The vertebrae of the Stanocephalosaurus are rhachitomous, with a neural arch and a bipartite centrum that is divided into a large, unpaired wedge-shaped intercentrum and smaller paired pleurocentra. In anterior and posterior views, the intercentrum is a dorsally half-ring, surrounding the persistent notochord from ventral and lateral sides. Lateral and ventral surfaces of the intercentrum are smooth, suggesting a continuation of cartilage due to the unfinished medial surface. The posterodorsal margin of the intercentrum also shows a parapophysis for articulation with the capitulum of the ribs.

== Paleobiology ==

The lifestyle of the Stanocephalosaurus has been long contended. Historically, they have been classified as either bottom dwellers, ambushers, or active predators. Histological observations of Lines of Arrested Growth (LAGs) in the bone structure of capitosaurids suggested that they lived in semi-arid environments with strong seasonal rains, forcing them to adapt to both aquatic as well as terrestrial environments. However, the discovery of S. amenasensis proves that Stanocephalosaurs lived an aquatic lifestyle due to the present dermo-sensory canals.

=== Diet and feeding ===
Not much is known about the Stanocephalosaurus diet other than that it was a carnivore like other temnospondyls. Due to evidence suggesting that they were better adapted toward life in water, it can be assumed that their diets have shifted towards eating aquatic organisms as well. Because Stanocephalosaurus had such large flat skulls, characteristic to many large temnospondyls, they most likely lifted their entire skulls in order to open their mouths rather than lowering their jaws. Due to being largely aquatic, Stanocephalosaurs might have lain in wait for prey below the surface of the water, and lifted its massive head to open its mouth wide to suck the food inside, much like modern crocodiles. Stanocephalosaurus most likely used large muscles in the neck attached to their large pectoral girdles. The small teeth present across the genus in addition to the large surface area for neck muscle attachment could suggest suction feeding through opening their mouths quickly. It is also proposed that during the dry season, when the sebkhas these species inhabit become ponds, the adults may eat larval and juvenile individuals in the pond, indicated by the lack of juvenile specimens within the gypsum layers, where bones are very well preserved.
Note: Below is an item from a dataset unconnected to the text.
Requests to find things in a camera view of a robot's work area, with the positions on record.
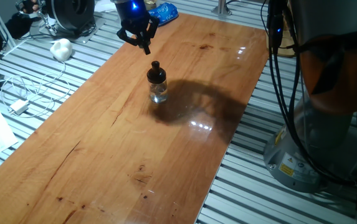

=== Aquatic adaptations ===
Though there is little certainty in how Stanocephalosaurus breathed, paleontologists suggest that it had air pockets around the stapes, which have been hypothesized to act as resonance chambers, meaning that the inner ear bone could be related to underwater hearing. This trait is possibly associated with early tetrapod evolution. S. amenasensis show a circumorbital canal that runs along the prefrontal, postorbital and jugal, and a supraanarial canal that runs along the nasal and anterior half of the prefrontal. These dermo-sensory grooves suggest an aquatic lifestyle.

== Paleoenvironment ==
Through the discovery of several distinct species throughout the continents, it can be noted that Stanocephalosaurus were relatively widespread throughout Pangea during the Triassic. The discovery of S. amenasensis in a gypsum layer, which corresponds to the infilling of a salt lake, suggests that there was an evolution of an alluvial plain under a strong seasonal climate. These species also occupied sebkhas during these seasonal shifts, seemingly staying there even as the sebkhas drained into ponds. Not only that, the S. amenasensis, like many other temnospondyls, was euryhaline, due inhabiting various salt water bodies. The gypsum crust many of these fossils were discovered under acted as a powerful preservation tool, protecting the bones from atmospheric degradation. Such a high level of gypsum suggests a relatively extreme hypersaline paleoenvironment.